Disadvantage of the above is metadata locking. On very busy servers the CREATE/REPLACE statement can hold table cache or other locks. We've seen this stall replication on slaves.

Pseudo GTID via DROP VIEW IF EXISTS

create database if not exists meta;
use meta;

drop event if exists create_pseudo_gtid_event;
delimiter $$
create event if not exists
  create_pseudo_gtid_event
  on schedule every 5 second starts current_timestamp
  on completion preserve
  enable
  do
    begin
      set @pseudo_gtid_hint := uuid();
      set @_create_statement := concat('drop ', 'view if exists `meta`.`_pseudo_gtid_', 'hint__', @pseudo_gtid_hint, '`');
      PREPARE st FROM @_create_statement;
      EXECUTE st;
      DEALLOCATE PREPARE st;
    end
$$

delimiter ;

set global event_scheduler := 1;

and the matching configuration entry:

{
  "PseudoGTIDPattern": "drop view if exists .*?`_pseudo_gtid_hint__"
}

The above attempts to drop a view which does not actually exist. The statement does nothing in reality, and yet propagates through replication stream. As opposed to previous example, it will not use excessive locking.

The disadvantage of this method is that it only shows in the binary logs, and have no data visibility (cannot SELECT to see Pseudo-GTID status).

Pseudo GTID via DROP VIEW IF EXISTS & INSERT INTO ... ON DUPLICATE KEY UPDATE

This third method adds to the previous one by actually invoking two statements. One (DDL) will be visible in the binary/relay logs. The other (DML) will affect data.

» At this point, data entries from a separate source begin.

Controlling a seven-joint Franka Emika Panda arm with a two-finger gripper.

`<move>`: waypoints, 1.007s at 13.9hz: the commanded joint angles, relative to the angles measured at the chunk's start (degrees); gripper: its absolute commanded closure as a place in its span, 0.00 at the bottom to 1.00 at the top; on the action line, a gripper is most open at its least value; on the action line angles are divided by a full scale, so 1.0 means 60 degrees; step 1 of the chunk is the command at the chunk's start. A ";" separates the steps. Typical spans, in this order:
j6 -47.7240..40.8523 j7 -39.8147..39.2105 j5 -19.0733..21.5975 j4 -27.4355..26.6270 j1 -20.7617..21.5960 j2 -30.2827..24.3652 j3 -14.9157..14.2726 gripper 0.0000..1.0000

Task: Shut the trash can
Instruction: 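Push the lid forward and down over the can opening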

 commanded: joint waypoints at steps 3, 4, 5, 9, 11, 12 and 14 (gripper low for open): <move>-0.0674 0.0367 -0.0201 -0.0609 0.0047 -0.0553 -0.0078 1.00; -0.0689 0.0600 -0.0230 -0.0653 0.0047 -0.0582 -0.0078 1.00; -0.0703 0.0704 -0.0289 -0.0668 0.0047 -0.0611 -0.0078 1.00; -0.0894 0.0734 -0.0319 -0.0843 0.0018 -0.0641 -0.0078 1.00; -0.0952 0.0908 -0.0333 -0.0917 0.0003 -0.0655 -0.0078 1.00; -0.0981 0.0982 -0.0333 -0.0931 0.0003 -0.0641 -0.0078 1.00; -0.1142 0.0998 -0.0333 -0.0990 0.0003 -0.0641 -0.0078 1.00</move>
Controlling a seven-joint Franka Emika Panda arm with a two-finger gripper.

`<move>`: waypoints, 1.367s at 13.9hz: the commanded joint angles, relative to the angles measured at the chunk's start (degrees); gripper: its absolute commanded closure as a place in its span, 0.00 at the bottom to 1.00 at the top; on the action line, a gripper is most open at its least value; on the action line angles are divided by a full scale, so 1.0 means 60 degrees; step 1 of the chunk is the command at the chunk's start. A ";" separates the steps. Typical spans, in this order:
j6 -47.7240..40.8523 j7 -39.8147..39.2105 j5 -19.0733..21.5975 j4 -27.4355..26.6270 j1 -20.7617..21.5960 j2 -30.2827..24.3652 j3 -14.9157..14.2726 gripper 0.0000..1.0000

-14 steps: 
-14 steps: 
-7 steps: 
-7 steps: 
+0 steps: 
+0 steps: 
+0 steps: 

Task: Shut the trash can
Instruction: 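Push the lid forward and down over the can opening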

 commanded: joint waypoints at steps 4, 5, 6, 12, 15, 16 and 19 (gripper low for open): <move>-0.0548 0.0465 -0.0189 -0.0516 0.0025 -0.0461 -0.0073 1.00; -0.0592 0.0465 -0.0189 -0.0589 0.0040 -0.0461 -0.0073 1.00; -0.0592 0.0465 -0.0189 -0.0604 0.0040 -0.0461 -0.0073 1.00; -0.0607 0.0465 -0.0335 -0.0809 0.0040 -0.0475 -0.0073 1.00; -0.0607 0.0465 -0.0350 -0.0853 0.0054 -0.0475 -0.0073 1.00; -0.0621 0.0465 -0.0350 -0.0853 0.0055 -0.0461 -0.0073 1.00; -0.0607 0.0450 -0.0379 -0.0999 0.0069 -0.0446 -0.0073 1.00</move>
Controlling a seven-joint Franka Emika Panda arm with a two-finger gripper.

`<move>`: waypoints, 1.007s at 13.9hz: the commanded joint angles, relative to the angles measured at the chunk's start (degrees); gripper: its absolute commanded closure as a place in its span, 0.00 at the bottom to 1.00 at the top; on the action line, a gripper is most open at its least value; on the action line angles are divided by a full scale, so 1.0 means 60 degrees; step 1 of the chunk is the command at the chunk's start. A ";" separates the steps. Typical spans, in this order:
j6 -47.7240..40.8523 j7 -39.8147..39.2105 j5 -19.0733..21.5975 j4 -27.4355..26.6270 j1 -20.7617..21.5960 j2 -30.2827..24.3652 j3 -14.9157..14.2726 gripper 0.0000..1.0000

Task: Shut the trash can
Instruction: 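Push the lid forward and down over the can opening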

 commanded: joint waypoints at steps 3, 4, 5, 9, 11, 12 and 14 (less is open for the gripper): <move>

create database if not exists meta;
use meta;

create table if not exists pseudo_gtid_status (
  anchor                      int unsigned not null,
  originating_mysql_host      varchar(128) charset ascii not null,
  originating_mysql_port      int unsigned not null,
  originating_server_id       int unsigned not null,
  time_generated              timestamp not null default current_timestamp,
  pseudo_gtid_uri             varchar(255) charset ascii not null,
  pseudo_gtid_hint            varchar(255) charset ascii not null,
  PRIMARY KEY (anchor)
);

drop event if exists create_pseudo_gtid_event;
delimiter $$
create event if not exists
  create_pseudo_gtid_event
  on schedule every 5 second starts current_timestamp
  on completion preserve
  enable
  do
    begin
      DECLARE lock_result INT;
      DECLARE CONTINUE HANDLER FOR SQLEXCEPTION BEGIN END;

      set @pseudo_gtid_hint := uuid();
      set @_create_statement := concat('drop ', 'view if exists `meta`.`_pseudo_gtid_', 'hint__', @pseudo_gtid_hint, '`');
      PREPARE st FROM @_create_statement;
      EXECUTE st;
      DEALLOCATE PREPARE st;

      /*!50600
      SET innodb_lock_wait_timeout = 1;
      */
      SET lock_result = GET_LOCK('pseudo_gtid_status', 0);
      IF lock_result = 1 THEN
        set @serverid := @@server_id;
        set @hostname := @@hostname;
        set @port := @@port;
        set @now := now();
        set @rand := floor(rand()*(1 << 32));
        set @pseudo_gtid := concat('pseudo-gtid://', @hostname, ':', @port, '/', @serverid, '/', date(@now), '/', time(@now), '/', @rand);
        insert into pseudo_gtid_status (
             anchor,
             originating_mysql_host,
             originating_mysql_port,
             originating_server_id,
             time_generated,
             pseudo_gtid_uri,
             pseudo_gtid_hint
          )
      	  values (1, @hostname, @port, @serverid, @now, @pseudo_gtid, @pseudo_gtid_hint)
      	  on duplicate key update
      		  originating_mysql_host = values(originating_mysql_host),
      		  originating_mysql_port = values(originating_mysql_port),
      		  originating_server_id = values(originating_server_id),
      		  time_generated = values(time_generated),
       		  pseudo_gtid_uri = values(pseudo_gtid_uri),
       		  pseudo_gtid_hint = values(pseudo_gtid_hint)
        ;
        SET lock_result = RELEASE_LOCK('pseudo_gtid_status');
      END IF;
    end
$$

delimiter ;

set global event_scheduler := 1;

and the matching configuration entries:

{
  "PseudoGTIDPattern": "drop view if exists .*?`_pseudo_gtid_hint__",
  "DetectPseudoGTIDQuery": "select count(*) as pseudo_gtid_exists from meta.pseudo_gtid_status where anchor = 1 and time_generated > now() - interval 2 day"
}

Note that we introduce the DetectPseudoGTIDQuery config, which allows orchestrator to actually check if Pseudo-GTID was recently injected.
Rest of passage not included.